John Banovich (born 1964) is an American oil painter. He is known for his large paintings of wildlife. Banovich's work has appeared in many venues, including the Leigh Yawkey Woodson Art Museum’s Birds in Art show, the Hiram Blauvelt Art Museum, and the Salmagundi Club.

== Early life ==
John Banovich was born in Lewistown, Montana. His interest in art and animals originated at a young age, inspired by The Jungle Book and Grizzly Adams, and encouraged by his father's passion for wildlife and the outdoors. By the sixth grade, Banovich had sold two paintings.

After high school Banovich enrolled at the University of Montana in Missoula to double major in art and zoology. Banovich transferred to the Art Institute of Seattle for a degree in visual communications.

==Work==
Banovich is known for his large canvases. It was in the late 1990s when his passion for large-scale paintings took hold.

One of Banovich's most well known works, "Man Eaters of Tsavo" (2002, 50 x 80 in., Oil on Belgian Linen) was one of the first works to come out of the new Montana studio. The painting tells the powerful story of two lions who murdered and devoured more than 135 people in 1898, during the construction of the British railway. Colonel Patterson pursued them for nine months before finally putting them to rest.

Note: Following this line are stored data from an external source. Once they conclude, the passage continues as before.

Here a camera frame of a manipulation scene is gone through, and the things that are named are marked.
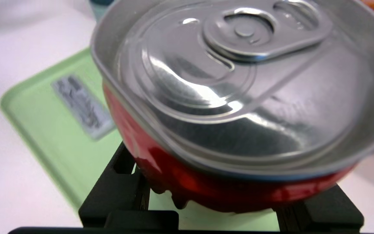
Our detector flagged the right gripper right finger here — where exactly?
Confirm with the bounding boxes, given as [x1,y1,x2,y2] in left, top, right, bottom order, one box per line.
[273,184,364,232]

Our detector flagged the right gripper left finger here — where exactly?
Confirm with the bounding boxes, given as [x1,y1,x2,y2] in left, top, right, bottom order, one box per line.
[78,141,179,228]

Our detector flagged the red soda can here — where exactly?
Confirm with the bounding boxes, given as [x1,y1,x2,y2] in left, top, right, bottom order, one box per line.
[90,0,374,213]

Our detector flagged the blue-grey plastic cup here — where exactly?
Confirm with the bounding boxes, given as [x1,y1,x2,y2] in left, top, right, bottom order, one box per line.
[88,0,114,21]

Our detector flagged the clear plastic compass case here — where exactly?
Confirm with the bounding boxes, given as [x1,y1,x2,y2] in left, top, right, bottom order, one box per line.
[51,75,116,141]

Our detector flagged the light green plastic tray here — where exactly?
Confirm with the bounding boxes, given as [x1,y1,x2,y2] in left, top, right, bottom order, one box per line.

The limited edition print run sold out immediately and the Foundation Edition has helped raise significant funds for conservation efforts.

In 2003, he founded the Banovich Wildscapes Foundation (BWF), a nonprofit organization fostering cooperative efforts to conserve the earth's wild places benefiting the wildlife and the people that live there.

==Exhibitions==
The "Nature of the Beast" exhibition, composed solely of Banovich works, was displayed in 2010 at both the Wildlife Experience Museum and Museum of the Southwest.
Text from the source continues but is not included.